Fucked Up Rip Through ‘David Comes to Life’ at Fierce NYC Show

“Every band, after a while, loses their mind on the road,” says Damian Abraham, the burly, gregarious, often-topless frontman of Toronto hardcore band Fucked Up, standing in the back staircase at the New York club Le Poisson Rouge on Monday night. The band are about to play the entirety of their 2011 album, David Comes to Life, an ambitious song suite about a guy, a girl, love, death, betrayal – all that good stuff – that has helped the sextet cross over further than they ever have into a mainstream audience. But right now Abraham isn’t talking about the vibrant present. He’s more interested in the imminently barren future.
In a recent interview with Spinner, Abraham vaguely discussed a break the band was going on, which led to speculation he was leaving the band for good. He’d since made it unequivocally clear that wasn’t the case, tweeting, “Hey everyone: I’M NOT QUITTING FUCKED UP.” But tonight, the three have no problem directly addressing the tensions that are leading to the pause in activity.
“It’s very solitary, touring,” explains Abraham, who is adorably interrupted at one point by his toddler son waddling up the stairs. “There’s this imagination that you’re with your group of friends, and you are, but after you tour together for more than two or three years, you run out of things to talk about. You’re in foreign countries, you don’t speak the language. You wind up a lot of time in silence.”
Drummer Jonah Falco is just as careful as Abraham to note how grateful they all are for their opportunities. “You don’t have the external part of your life to qualify that tour,” he says. “That’s the funny thing that happens when you switch from being a person that has a job and has a life, and goes on tour as an exceptional thing, to touring all the time. This record, the way it’s being received, [it means] we’ve played the most shows we’ve ever played in one year. And this is after two or three years of having played the most shows we’ve ever played. The energy starts to press on you. It was like the collective body of Fucked Up, passing out.”
I ask Falco and bassist Sandy Miranda if Abraham is the “Gwen Stefani” of Fucked Up – as he self-identified in the interview that started all the hubbub. The interaction is jokey, but they do take the question seriously. Falco says, “I’d be lying if I said that I haven’t in the back of my mind thought of [the ‘Don’t Speak’] video. You see, ‘Oh, gee whiz, the singer gets all the attention, and the band is just these forgotten workers that plod away.’ But you understand that there’s the public face.”
Miranda responds, “I understand how having one face on the cover on the magazine makes it easier for passerby to identify the band, but I do kind of wish it was all six of us on that cover. To break that myth of the singer being all.”
Abraham: “But, unfortunately, it’s not the case.” Big laughs.
Fucked Up has never played all of David Comes to Life before; too burned out on playing chunks of it live, they haven’t even brought themselves to run through it all the way in practice. You can’t tell. Along with a small, suited string quartet playing the album’s interludes (the band shushes the audience politely when it’s time for the classically trained folks), the band blast through the thing.

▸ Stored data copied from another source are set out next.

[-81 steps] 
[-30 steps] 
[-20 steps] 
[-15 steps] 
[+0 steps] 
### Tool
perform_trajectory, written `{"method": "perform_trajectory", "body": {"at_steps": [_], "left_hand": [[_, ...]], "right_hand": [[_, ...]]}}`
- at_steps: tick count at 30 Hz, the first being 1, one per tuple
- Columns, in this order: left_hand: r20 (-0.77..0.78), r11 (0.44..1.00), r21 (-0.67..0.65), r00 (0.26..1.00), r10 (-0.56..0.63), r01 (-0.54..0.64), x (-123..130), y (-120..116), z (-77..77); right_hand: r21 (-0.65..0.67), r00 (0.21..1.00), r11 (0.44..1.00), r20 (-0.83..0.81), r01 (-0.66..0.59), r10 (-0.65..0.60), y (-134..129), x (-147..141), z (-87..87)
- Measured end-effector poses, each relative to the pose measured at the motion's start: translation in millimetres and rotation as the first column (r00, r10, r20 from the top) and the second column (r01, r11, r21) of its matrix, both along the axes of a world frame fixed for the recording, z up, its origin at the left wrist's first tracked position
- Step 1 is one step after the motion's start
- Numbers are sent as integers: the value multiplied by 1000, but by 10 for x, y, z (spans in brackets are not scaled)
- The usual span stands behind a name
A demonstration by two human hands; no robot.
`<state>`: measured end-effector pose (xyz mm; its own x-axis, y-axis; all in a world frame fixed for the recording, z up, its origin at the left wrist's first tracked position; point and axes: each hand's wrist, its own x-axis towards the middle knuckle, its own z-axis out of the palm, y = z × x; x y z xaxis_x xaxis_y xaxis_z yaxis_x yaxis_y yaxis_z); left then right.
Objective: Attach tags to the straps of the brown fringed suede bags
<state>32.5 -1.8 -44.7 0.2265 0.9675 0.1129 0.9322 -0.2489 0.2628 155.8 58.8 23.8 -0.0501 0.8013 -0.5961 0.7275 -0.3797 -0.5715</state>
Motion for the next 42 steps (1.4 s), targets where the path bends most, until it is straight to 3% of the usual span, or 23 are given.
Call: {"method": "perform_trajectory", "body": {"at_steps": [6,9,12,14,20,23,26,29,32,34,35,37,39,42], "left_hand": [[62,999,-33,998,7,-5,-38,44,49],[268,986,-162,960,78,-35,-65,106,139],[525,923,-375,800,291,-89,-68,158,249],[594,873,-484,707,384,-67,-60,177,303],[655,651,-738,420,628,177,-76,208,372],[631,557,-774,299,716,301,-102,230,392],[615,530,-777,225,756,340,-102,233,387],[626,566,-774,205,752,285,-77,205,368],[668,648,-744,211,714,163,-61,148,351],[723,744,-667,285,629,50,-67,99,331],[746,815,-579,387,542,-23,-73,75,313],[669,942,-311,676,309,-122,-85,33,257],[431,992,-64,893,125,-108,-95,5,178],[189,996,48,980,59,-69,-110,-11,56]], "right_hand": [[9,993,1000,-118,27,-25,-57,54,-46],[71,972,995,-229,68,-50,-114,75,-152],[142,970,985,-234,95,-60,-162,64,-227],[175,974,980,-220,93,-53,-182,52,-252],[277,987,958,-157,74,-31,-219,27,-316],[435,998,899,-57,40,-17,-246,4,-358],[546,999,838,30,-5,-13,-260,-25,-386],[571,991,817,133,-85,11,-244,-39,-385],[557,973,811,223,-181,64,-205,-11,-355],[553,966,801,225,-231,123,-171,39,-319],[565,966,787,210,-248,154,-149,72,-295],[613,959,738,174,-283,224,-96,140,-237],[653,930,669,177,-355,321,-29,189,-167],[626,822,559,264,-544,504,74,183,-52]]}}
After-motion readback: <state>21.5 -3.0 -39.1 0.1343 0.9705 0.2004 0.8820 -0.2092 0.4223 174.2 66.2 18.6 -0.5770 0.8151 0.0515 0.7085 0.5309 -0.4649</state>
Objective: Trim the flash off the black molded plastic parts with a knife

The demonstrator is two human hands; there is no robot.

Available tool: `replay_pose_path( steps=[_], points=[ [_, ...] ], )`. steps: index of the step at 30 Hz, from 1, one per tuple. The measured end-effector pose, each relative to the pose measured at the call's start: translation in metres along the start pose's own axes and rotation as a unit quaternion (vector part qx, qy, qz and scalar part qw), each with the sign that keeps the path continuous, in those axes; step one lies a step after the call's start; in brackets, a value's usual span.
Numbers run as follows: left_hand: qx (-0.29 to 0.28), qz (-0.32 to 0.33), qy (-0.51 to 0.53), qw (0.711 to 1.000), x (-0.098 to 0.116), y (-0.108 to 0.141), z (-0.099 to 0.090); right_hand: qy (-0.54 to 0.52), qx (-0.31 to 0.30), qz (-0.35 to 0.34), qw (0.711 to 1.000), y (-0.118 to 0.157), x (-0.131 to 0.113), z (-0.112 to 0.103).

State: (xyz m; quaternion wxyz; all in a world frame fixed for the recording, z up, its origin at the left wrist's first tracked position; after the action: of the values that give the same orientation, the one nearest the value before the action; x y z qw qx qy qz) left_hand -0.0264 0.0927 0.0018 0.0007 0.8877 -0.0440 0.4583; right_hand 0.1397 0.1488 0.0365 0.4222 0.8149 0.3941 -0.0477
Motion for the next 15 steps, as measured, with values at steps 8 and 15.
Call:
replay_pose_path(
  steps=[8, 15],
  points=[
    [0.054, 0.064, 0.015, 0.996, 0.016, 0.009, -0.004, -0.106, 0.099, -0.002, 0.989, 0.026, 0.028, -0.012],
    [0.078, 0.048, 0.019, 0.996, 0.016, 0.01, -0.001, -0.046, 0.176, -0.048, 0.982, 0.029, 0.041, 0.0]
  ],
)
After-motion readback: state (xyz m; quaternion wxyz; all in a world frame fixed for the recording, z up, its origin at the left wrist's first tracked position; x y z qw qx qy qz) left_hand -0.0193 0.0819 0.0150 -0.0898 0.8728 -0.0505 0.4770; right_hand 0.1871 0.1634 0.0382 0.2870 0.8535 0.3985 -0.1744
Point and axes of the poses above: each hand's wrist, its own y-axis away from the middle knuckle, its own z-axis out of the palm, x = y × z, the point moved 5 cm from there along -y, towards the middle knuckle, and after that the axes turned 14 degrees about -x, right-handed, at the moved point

The stage is set up in the round, meaning a pit erupts where Abraham has first positions himself, after the monstrous first riff of “Queen of Hearts” drops, then gamely follows him around the circular stage as best it can. Abraham goes off on endearing tangents about the difficulty of getting around New York with a stroller (along with the beers and the cold cuts, that stroller is now stashed backstage) and about his kid’s favorite Fucked Up song.
At one point, he tromps out to the bar, clambers up top, and asks, “Do you guys want to see something erotic?” Soon, there’s candle wax dripping down his chest hair and tattoo. “Erotic, erotic, put your hands all over my body,” he sings. Then: “Now I’ve made up for Madonna making candles sexy. By making them so unsexy.” When some of the wax gets down to his shorts, he points out, “Now it looks like semen.”
Fucked Up is planning on doing a full David Comes to Life show in Toronto as well. They’re also booked on the indie-rock Bruise Cruise in February. As to the prospect of more David touring, they’re not so sure. It’s apparent that they’ve already had this conversation among themselves a bunch of times. They already know where everyone stands. Quickly, the conversation meanders to a more amusing subject: who’s seen Abraham shirtless more, the band or his wife?
Miranda: “I’ve seen him without a shirt probably a thousand times.”
Abraham: “For years, I didn’t even take my shirt off when I had sex. I’d go swimming with my shirt on. I’d do one of these also” – and here Abraham hooks the back of his shirt over his head while keeping his arms in the sleeves.
Falco: “Sure. Shirt on, everyone’s thinking – ‘look at that fucking skinny guy. In a baggy shirt.”
Abraham: “I took my shirt off the first time in 2006, at a show in Texas. My friend, who’s into bears, told me I’d look good with it off. I’ve kind of never looked back.”
Tonight, it comes off five minutes into the set. Later, though – when Abraham is lingering around after the set, thanking people, doling out hugs to anyone that seems remotely interested – the shirt, now covered in fans’ sweat, reappears.